PROBLEM TO WORK ON: Among the lines below, keep only those from the one containing "For training a" through the one containing "An instance may", and reproduce them exactly.

DATASET EXCERPTS:
───
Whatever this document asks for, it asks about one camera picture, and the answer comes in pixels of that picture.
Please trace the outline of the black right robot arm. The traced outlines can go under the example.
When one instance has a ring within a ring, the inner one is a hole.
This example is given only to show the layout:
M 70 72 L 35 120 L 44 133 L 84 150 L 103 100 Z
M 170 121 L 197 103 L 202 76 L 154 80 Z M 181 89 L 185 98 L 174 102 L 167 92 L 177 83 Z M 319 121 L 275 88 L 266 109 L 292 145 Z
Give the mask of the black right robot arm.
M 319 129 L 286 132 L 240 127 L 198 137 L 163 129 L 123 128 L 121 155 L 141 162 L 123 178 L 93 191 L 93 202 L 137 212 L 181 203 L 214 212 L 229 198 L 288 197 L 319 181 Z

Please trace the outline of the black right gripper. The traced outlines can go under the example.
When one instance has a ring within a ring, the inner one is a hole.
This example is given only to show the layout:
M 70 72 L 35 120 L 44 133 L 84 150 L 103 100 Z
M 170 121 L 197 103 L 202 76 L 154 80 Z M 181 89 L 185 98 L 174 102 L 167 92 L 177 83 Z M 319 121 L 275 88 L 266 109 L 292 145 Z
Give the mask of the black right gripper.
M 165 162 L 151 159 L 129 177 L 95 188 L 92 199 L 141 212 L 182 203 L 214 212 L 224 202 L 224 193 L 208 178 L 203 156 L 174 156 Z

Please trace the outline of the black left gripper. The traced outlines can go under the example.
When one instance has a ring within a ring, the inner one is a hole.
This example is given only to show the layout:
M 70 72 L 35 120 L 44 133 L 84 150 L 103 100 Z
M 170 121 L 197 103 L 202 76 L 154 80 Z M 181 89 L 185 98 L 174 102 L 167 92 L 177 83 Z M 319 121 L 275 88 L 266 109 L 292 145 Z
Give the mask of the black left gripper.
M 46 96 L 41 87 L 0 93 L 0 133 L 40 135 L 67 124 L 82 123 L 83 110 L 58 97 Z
───
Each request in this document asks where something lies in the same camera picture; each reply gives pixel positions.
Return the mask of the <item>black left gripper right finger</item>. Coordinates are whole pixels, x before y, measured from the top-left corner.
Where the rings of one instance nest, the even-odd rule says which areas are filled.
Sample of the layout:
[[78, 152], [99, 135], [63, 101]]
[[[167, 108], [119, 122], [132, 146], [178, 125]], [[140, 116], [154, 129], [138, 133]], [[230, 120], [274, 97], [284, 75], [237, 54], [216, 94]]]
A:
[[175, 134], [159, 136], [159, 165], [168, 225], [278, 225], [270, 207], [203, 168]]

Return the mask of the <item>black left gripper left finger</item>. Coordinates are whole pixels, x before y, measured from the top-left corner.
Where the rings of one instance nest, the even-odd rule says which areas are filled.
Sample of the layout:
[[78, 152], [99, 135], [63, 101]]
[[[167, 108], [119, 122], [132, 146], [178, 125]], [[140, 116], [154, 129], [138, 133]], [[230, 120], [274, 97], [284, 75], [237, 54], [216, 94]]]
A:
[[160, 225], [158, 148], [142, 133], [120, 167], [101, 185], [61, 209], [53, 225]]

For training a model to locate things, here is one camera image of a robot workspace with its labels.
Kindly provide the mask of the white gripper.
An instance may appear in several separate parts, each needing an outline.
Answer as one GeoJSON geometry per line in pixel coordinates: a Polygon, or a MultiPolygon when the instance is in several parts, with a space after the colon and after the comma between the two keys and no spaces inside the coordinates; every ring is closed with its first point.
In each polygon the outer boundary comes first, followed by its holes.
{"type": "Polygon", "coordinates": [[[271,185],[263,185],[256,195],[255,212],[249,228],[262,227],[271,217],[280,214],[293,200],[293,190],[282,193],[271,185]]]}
───
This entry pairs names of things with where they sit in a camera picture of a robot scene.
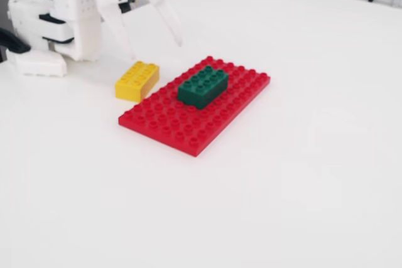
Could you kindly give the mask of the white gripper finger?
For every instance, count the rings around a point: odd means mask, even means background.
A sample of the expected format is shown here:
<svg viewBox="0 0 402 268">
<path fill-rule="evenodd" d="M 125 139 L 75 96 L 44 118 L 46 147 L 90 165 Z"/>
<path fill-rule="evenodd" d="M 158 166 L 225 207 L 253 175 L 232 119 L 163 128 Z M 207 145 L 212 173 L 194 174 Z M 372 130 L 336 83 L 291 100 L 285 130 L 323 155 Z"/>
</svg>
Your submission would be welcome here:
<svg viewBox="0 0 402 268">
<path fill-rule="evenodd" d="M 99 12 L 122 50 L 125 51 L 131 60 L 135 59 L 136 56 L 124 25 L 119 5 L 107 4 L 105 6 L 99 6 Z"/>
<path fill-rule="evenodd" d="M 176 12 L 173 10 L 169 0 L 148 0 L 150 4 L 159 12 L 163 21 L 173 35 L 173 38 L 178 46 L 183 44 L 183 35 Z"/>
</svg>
───
OUTPUT FOR THIS TASK:
For training a model to locate things, here is one camera image of a robot workspace with its labels.
Kindly provide the mask of the white gripper.
An instance may appear in several separate parts, each needing an outline.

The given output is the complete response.